Uns atribuiam-no aos partidos, outros a individuos despeitados, e alguns em especial ao honrado partido republicano.
Repugnaram-me todas estas hypotheses, e indignou-me a ultima.
Onde está a abnegação, não existe o crime!
Onde vive o amor da patria, não se demora o plano tenebroso de morte, contra uma gloria nacional!
As boccas que proclamam a liberdade para o escravo, e o principio da inviolabilidade da vida humana; não pronunciam a voz de fogo na encrusilhada covarde!
D'estas considerações nasceu a idéa d'escrever o-- Á Hora do Crime.
Tracei-o, esforçando-me por guardar todas as conveniencias.
Puz em acção a idéa democratica; mas sem offensa para ninguem.
Advoguei o principio republicano, em these; sem que em nenhuma hypothese offensiva podesse ser ferido qualquer dos actores do grande drama tragico-festival, que nos ultimos dois mezes se representou em Hespanha.
E li depois o meu modesto trabalho a um amigo consciencioso, conhecedor dos segredos da scena, e habilissimo escriptor dramatico, pedindo-lhe a sua opinião franca, sincera, desapaixonada, acerca do meu pobre escripto.
Tive em resposta elogios immerecidos, que a sua amisade entendeu dever prodigalisar-me, e uma prophecia triste, que me calou todavia no espirito, pela experiencia que infelizmente me tem feito conhecer a intolerancia que, altiva e arrogante, domina no meu paiz!
A prophecia foi:
--A sua peça não pode ser representada, porque nenhum empresario, por mais liberal que seja, por mais desejo que tenha de dar ao seu trabalho a justa recompensa que merece, lh'o porá em scena. O sr. não sabe em que paiz vivemos?!
Acordei do lethargo em que me lançára o enthusiasmo pela minha idéa!
Conheci que o conselheiro que eu buscára cumpria o seu dever e era leal, porque me dizia verdade!
Resignei-me com a fatalidade que persegue o meu pensamento, quando tenta manifestar-se; e disse commigo:
--É atroz mentira, é pungente ironia, é refalsada falsidade, o principio que para ahi se proclama, asseverando que a manifestação do pensamento é livre em Portugal!
Não ha tal; em Portugal o pensamento vive agrilhoado á intollerancia! Só é livre para os que se entregam á politica mesquinha do soalheiro! Em a idéa se alargando pelos vastos horisontes da verdade eterna ha de ir forçosamente responder por ella, como criminoso, ao tribunal ou á cadêa, o que ousou manifestal-a!
E como é proverbio velho, que--contra a força não ha resistencia; não insisti no intuíto, e metti o trabalho na gaveta.
A pedido de alguns correligionarios que o conhecem, dou-o hoje á estampa.
N'esta tribuna não temo as responsabilidades, por que respondo eu pelo que escrevi.
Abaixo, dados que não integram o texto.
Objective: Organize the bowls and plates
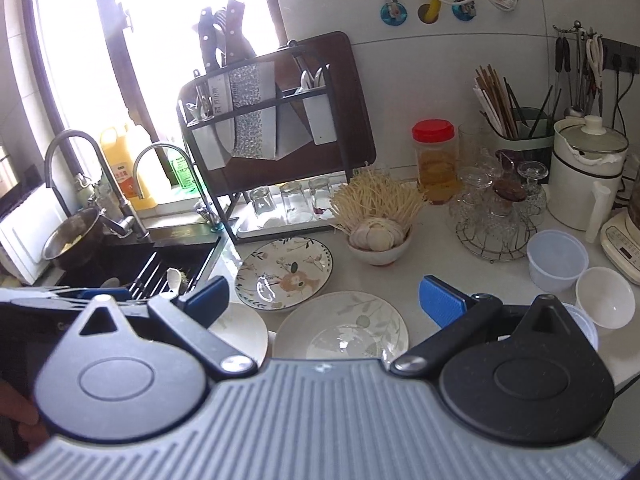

No theatro pode o genio da oppressão embargar-me a voz; mas na imprensa e no comicio ha de ella soltar-se sempre livre e desembaraçada, em quanto m'a não
asphyxiarem os algozes da liberdade!
Á HORA DO CRIME
PHANTASIA DRAMATICA
PERSONAGENS
D. Emilio Castellar--chefe do partido republicano hespanhol.
D. Ramon Viegas--correligionario de D. Emilio.
D. Carlos Viegas--correligionario de D. Emilio.
Martinez--ajudante do general Prim.
Izabel--filha de D. Ramon e noiva de Martinez.
Pablo--criado de D. Ramon.
Correligionarios de D. Emilio
A acção passa-se em casa de D. Ramon, rua de Alcalá, em Madrid, na noute do assassinato de Prim.
Salla espaçosa, guarnecida com modesta elegancia. Porta ao fundo e lateraes.
Janella. Ao meio da scena uma mesa e uma cadeira, e aos lados duas ordens de cadeiras.
SCENA I
Izabel e Martinez
IZABEL
( A Martinez, que se dispõe a sahir ) Que precipitação é essa, meu querido?! Não sei o que me vaticina o coração! Desejava que não sahisses hoje d'aqui!